Exactly as they appear, restate the lines of the material, from the first through the one containing "Query: brand logo on package".

——————————

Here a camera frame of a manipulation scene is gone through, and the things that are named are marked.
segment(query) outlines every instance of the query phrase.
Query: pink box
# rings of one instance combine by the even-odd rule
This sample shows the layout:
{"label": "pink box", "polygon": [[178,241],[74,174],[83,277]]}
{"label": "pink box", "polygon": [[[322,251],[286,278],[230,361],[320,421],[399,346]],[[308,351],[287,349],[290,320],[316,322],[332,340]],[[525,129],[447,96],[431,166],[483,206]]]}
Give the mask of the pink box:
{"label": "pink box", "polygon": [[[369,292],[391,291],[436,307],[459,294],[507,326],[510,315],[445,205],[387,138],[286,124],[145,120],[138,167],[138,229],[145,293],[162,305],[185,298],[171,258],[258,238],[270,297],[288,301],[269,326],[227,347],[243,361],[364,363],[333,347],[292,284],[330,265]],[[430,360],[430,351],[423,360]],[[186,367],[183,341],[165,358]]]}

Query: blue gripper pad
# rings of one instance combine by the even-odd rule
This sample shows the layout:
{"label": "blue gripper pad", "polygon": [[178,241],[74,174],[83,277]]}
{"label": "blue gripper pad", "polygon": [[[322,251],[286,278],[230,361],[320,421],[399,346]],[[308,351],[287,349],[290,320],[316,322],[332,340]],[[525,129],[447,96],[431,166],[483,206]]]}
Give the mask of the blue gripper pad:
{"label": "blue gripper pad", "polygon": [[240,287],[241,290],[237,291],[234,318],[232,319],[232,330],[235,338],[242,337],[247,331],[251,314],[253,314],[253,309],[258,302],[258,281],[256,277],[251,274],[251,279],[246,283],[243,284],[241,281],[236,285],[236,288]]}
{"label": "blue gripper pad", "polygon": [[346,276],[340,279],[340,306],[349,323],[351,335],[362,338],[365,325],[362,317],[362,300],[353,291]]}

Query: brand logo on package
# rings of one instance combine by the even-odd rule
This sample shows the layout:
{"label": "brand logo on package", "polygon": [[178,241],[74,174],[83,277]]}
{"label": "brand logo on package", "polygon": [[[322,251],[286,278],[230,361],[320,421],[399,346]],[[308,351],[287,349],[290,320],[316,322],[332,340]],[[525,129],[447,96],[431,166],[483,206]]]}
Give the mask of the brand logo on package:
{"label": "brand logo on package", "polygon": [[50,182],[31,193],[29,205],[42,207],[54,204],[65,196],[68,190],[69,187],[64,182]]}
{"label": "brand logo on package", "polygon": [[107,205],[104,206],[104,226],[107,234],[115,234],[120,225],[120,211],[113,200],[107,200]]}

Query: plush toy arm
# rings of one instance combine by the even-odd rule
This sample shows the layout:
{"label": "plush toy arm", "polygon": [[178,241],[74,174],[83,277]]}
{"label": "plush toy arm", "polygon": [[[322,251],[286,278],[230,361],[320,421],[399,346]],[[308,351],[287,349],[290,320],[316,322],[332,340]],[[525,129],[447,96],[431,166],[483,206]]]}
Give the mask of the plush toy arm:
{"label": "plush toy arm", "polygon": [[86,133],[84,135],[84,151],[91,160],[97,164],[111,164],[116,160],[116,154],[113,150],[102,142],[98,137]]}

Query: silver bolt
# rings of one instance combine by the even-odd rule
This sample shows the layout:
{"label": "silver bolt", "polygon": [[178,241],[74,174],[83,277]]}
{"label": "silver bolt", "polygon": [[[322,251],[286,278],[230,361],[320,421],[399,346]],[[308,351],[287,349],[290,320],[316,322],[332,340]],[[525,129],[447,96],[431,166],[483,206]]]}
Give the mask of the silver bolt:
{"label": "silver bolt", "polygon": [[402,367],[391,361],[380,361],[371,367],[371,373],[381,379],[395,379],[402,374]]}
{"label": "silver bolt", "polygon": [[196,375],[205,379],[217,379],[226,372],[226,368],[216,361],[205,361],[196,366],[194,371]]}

——————————

RESPONSE:
Here a camera frame of a manipulation scene is gone through, and the things that are named are marked.
segment(query) outlines every instance of the query phrase.
Query: pink box
# rings of one instance combine by the even-odd rule
This sample shows the layout:
{"label": "pink box", "polygon": [[178,241],[74,174],[83,277]]}
{"label": "pink box", "polygon": [[[322,251],[286,278],[230,361],[320,421],[399,346]],[[308,351],[287,349],[290,320],[316,322],[332,340]],[[525,129],[447,96],[431,166],[483,206]]]}
Give the mask of the pink box:
{"label": "pink box", "polygon": [[[369,292],[391,291],[436,307],[459,294],[507,326],[510,315],[445,205],[387,138],[286,124],[145,120],[138,167],[138,229],[145,293],[162,305],[185,298],[171,258],[258,238],[270,297],[288,301],[269,326],[227,347],[243,361],[364,363],[333,347],[292,284],[330,265]],[[430,360],[430,351],[423,360]],[[186,367],[183,341],[165,358]]]}

Query: blue gripper pad
# rings of one instance combine by the even-odd rule
This sample shows the layout:
{"label": "blue gripper pad", "polygon": [[178,241],[74,174],[83,277]]}
{"label": "blue gripper pad", "polygon": [[[322,251],[286,278],[230,361],[320,421],[399,346]],[[308,351],[287,349],[290,320],[316,322],[332,340]],[[525,129],[447,96],[431,166],[483,206]]]}
Give the mask of the blue gripper pad:
{"label": "blue gripper pad", "polygon": [[240,287],[241,290],[237,291],[234,318],[232,319],[232,330],[235,338],[242,337],[247,331],[251,314],[253,314],[253,309],[258,302],[258,281],[256,277],[251,274],[251,279],[246,283],[243,284],[241,281],[236,285],[236,288]]}
{"label": "blue gripper pad", "polygon": [[346,276],[340,279],[340,306],[349,323],[351,335],[362,338],[365,325],[362,317],[362,300],[353,291]]}

Query: brand logo on package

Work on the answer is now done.